A conventional process for processing the carcasses of chickens, for example, includes the steps of first suspending the animals by their feet on an overhead conveyor line, stunning the animals, slitting their throats and passing them through a bleeding station where the blood drains out. Thereafter, the carcasses are passed through a hot water tank which serves to heat the outer surface of the carcass to loosen the feathers, prior to passing the carcasses through a plucking machine which removes the feathers.

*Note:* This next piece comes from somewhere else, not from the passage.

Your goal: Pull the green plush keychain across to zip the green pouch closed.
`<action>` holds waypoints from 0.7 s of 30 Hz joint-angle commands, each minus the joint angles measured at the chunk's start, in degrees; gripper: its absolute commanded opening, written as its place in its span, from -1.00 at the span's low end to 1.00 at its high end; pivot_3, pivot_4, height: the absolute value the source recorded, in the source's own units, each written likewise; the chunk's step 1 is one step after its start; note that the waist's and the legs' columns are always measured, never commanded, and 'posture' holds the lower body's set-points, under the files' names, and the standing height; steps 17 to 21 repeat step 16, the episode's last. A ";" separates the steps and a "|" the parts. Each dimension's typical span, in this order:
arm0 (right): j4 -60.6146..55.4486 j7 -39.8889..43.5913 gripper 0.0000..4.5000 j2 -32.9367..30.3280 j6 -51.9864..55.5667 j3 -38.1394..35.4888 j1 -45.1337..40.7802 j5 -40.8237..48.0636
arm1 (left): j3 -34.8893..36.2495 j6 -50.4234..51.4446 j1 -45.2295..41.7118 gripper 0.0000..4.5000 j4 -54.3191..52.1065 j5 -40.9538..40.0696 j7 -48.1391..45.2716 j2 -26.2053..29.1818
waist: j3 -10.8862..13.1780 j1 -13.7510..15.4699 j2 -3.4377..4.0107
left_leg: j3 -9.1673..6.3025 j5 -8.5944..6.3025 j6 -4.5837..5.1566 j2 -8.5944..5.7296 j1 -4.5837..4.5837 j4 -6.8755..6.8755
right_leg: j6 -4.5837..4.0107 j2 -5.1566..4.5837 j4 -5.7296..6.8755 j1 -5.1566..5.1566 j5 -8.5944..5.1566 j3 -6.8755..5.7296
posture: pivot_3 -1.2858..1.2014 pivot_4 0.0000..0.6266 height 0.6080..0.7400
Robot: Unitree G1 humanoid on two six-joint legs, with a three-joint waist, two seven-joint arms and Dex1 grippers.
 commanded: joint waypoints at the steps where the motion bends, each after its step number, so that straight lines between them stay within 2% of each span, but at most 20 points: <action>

This known process has a number of disadvantages. The principal disadvantage is relatively poor hygiene since, as all carcasses pass through the same hot water tank, there is a substantial risk of cross-contamination. To reduce this risk it is necessary to ensure on that bleeding of the carcasses has terminated before they enter the water. This has the disadvantage that the carcasses cool down, which means that they must spend longer in the water for their outer surfaces to be heated up again, before they enter the plucking machine. Additionally, to reduce the risk of fouling or cross-contamination, the water in the tank must be cleaned and/or replaced and reheated regularly, which increases the cost of processing. Further, the requirement for bleeding to be completed before the carcasses enter the hot water tank inevitably means that the bleeding station must be relatively larger than is necessary and it must be spaced from the hot water tank, which necessitates a relatively large amount of factory floor space for the apparatus.
The present invention seeks to provide an improved apparatus for processing carcasses which overcomes or reduces the disadvantages of the known process and provides a more compact and cost-effective process which produces a better product.